▶ **INSTRUCTIONS TO FOLLOW**
In the entries below, find the line with "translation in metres" and the line with "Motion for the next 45". Reproduce those two lines and every line between them exactly, and nothing more.

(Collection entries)
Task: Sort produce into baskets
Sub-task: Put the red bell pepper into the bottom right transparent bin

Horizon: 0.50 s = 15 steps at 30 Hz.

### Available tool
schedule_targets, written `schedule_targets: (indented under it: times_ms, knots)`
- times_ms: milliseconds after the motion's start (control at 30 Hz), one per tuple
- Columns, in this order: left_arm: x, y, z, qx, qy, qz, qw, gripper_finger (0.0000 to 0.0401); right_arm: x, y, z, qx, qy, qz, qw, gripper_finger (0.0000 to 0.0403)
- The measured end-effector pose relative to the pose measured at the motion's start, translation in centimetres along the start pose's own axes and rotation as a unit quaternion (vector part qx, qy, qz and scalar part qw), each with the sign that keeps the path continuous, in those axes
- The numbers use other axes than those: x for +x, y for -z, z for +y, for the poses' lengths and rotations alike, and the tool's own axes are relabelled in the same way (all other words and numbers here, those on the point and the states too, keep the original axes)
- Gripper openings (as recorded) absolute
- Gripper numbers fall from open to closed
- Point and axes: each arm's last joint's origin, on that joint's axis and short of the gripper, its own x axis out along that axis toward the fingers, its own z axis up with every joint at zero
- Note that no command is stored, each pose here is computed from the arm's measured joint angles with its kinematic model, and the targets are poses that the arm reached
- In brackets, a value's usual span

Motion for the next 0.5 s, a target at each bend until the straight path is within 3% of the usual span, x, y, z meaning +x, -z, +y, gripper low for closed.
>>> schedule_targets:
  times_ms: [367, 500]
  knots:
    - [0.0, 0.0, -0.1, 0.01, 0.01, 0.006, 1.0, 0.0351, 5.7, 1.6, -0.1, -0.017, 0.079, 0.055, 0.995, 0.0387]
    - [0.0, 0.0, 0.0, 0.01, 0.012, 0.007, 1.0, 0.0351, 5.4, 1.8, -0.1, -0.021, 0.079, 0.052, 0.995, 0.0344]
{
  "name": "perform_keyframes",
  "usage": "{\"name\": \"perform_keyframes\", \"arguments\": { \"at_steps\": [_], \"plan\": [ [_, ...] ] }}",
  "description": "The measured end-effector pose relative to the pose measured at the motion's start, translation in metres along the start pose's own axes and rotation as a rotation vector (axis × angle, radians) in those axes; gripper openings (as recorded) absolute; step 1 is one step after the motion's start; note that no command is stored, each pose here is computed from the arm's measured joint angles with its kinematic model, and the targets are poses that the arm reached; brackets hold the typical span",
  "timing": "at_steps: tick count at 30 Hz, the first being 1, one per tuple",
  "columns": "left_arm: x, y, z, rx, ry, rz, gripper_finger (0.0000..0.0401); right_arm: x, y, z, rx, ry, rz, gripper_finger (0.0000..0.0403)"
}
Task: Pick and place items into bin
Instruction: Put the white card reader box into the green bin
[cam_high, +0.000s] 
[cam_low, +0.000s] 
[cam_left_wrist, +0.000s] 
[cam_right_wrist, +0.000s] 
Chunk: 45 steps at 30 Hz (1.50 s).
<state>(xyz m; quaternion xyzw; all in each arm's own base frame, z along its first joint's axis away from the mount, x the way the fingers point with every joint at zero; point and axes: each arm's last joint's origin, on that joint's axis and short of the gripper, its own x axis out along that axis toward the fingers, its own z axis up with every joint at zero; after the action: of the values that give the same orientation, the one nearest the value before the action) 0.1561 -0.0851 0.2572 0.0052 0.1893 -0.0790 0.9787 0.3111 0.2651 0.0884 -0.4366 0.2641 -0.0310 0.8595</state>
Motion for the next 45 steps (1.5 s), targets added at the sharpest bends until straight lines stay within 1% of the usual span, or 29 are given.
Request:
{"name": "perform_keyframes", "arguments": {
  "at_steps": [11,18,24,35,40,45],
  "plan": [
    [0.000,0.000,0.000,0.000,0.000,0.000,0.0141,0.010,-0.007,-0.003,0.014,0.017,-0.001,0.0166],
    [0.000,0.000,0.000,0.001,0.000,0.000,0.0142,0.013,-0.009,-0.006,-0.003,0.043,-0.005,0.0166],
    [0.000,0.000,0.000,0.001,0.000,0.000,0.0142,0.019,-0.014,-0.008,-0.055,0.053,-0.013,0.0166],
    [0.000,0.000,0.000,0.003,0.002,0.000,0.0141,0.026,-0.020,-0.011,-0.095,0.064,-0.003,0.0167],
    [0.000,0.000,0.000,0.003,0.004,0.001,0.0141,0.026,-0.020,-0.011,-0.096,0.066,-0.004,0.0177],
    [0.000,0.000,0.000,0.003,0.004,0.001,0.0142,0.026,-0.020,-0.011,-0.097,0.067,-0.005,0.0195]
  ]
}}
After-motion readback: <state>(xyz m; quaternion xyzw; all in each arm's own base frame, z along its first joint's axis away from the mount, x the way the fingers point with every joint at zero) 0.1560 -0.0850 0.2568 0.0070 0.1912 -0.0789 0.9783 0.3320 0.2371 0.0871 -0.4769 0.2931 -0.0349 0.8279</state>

▶ **WRITTEN ANSWER**
  "description": "The measured end-effector pose relative to the pose measured at the motion's start, translation in metres along the start pose's own axes and rotation as a rotation vector (axis × angle, radians) in those axes; gripper openings (as recorded) absolute; step 1 is one step after the motion's start; note that no command is stored, each pose here is computed from the arm's measured joint angles with its kinematic model, and the targets are poses that the arm reached; brackets hold the typical span",
  "timing": "at_steps: tick count at 30 Hz, the first being 1, one per tuple",
  "columns": "left_arm: x, y, z, rx, ry, rz, gripper_finger (0.0000..0.0401); right_arm: x, y, z, rx, ry, rz, gripper_finger (0.0000..0.0403)"
}
Task: Pick and place items into bin
Instruction: Put the white card reader box into the green bin
[cam_high, +0.000s] 
[cam_low, +0.000s] 
[cam_left_wrist, +0.000s] 
[cam_right_wrist, +0.000s] 
Chunk: 45 steps at 30 Hz (1.50 s).
<state>(xyz m; quaternion xyzw; all in each arm's own base frame, z along its first joint's axis away from the mount, x the way the fingers point with every joint at zero; point and axes: each arm's last joint's origin, on that joint's axis and short of the gripper, its own x axis out along that axis toward the fingers, its own z axis up with every joint at zero; after the action: of the values that give the same orientation, the one nearest the value before the action) 0.1561 -0.0851 0.2572 0.0052 0.1893 -0.0790 0.9787 0.3111 0.2651 0.0884 -0.4366 0.2641 -0.0310 0.8595</state>
Motion for the next 45 steps (1.5 s), targets added at the sharpest bends until straight lines stay within 1% of the usual span, or 29 are given.

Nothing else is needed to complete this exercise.